## PROBLEM DESCRIPTION
Copy the records below exactly as they appear.

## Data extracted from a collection

◇ ◇ ◇ ◇ ◇ ◇ ◇

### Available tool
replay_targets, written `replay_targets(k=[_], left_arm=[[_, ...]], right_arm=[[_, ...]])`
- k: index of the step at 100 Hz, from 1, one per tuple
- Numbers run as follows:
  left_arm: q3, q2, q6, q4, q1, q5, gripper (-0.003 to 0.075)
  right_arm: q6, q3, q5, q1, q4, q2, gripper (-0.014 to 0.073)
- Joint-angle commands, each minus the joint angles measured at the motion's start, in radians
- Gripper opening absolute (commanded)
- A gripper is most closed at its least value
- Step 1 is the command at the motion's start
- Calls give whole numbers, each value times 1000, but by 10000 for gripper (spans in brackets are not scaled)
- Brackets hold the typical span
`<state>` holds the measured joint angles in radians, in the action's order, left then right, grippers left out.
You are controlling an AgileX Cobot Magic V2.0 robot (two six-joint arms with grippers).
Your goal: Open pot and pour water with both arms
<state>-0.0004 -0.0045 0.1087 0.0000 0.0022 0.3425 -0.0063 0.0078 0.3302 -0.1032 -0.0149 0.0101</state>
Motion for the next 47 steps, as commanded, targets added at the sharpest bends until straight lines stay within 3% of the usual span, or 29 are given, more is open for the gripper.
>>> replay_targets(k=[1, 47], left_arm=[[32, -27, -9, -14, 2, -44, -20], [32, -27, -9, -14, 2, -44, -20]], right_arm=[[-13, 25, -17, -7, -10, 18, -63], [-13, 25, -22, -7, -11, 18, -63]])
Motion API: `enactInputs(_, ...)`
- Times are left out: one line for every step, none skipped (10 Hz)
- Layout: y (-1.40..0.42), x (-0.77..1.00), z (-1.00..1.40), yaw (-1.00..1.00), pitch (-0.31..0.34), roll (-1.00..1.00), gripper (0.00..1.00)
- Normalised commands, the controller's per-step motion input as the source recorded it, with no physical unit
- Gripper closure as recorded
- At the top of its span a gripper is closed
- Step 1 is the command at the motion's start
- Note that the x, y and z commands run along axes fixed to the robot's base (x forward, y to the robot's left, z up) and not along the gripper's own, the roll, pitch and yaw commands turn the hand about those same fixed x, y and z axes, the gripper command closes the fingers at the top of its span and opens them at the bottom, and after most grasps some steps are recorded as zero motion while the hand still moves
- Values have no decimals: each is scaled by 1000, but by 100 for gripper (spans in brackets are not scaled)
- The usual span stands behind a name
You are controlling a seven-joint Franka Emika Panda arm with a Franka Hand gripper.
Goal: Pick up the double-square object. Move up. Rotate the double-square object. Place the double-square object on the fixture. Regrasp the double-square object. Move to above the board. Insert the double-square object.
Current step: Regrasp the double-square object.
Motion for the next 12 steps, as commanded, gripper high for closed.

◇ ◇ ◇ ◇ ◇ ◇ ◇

## RESPONSE TO THE TASK
### Available tool
replay_targets, written `replay_targets(k=[_], left_arm=[[_, ...]], right_arm=[[_, ...]])`
- k: index of the step at 100 Hz, from 1, one per tuple
- Numbers run as follows:
  left_arm: q3, q2, q6, q4, q1, q5, gripper (-0.003 to 0.075)
  right_arm: q6, q3, q5, q1, q4, q2, gripper (-0.014 to 0.073)
- Joint-angle commands, each minus the joint angles measured at the motion's start, in radians
- Gripper opening absolute (commanded)
- A gripper is most closed at its least value
- Step 1 is the command at the motion's start
- Calls give whole numbers, each value times 1000, but by 10000 for gripper (spans in brackets are not scaled)
- Brackets hold the typical span
`<state>` holds the measured joint angles in radians, in the action's order, left then right, grippers left out.
You are controlling an AgileX Cobot Magic V2.0 robot (two six-joint arms with grippers).
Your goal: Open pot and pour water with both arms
<state>-0.0004 -0.0045 0.1087 0.0000 0.0022 0.3425 -0.0063 0.0078 0.3302 -0.1032 -0.0149 0.0101</state>
Motion for the next 47 steps, as commanded, targets added at the sharpest bends until straight lines stay within 3% of the usual span, or 29 are given, more is open for the gripper.
>>> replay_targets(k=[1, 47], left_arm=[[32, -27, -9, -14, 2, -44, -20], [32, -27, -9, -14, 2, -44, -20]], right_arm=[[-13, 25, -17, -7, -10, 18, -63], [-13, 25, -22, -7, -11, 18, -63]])
Motion API: `enactInputs(_, ...)`
- Times are left out: one line for every step, none skipped (10 Hz)
- Layout: y (-1.40..0.42), x (-0.77..1.00), z (-1.00..1.40), yaw (-1.00..1.00), pitch (-0.31..0.34), roll (-1.00..1.00), gripper (0.00..1.00)
- Normalised commands, the controller's per-step motion input as the source recorded it, with no physical unit
- Gripper closure as recorded
- At the top of its span a gripper is closed
- Step 1 is the command at the motion's start
- Note that the x, y and z commands run along axes fixed to the robot's base (x forward, y to the robot's left, z up) and not along the gripper's own, the roll, pitch and yaw commands turn the hand about those same fixed x, y and z axes, the gripper command closes the fingers at the top of its span and opens them at the bottom, and after most grasps some steps are recorded as zero motion while the hand still moves
- Values have no decimals: each is scaled by 1000, but by 100 for gripper (spans in brackets are not scaled)
- The usual span stands behind a name
You are controlling a seven-joint Franka Emika Panda arm with a Franka Hand gripper.
Goal: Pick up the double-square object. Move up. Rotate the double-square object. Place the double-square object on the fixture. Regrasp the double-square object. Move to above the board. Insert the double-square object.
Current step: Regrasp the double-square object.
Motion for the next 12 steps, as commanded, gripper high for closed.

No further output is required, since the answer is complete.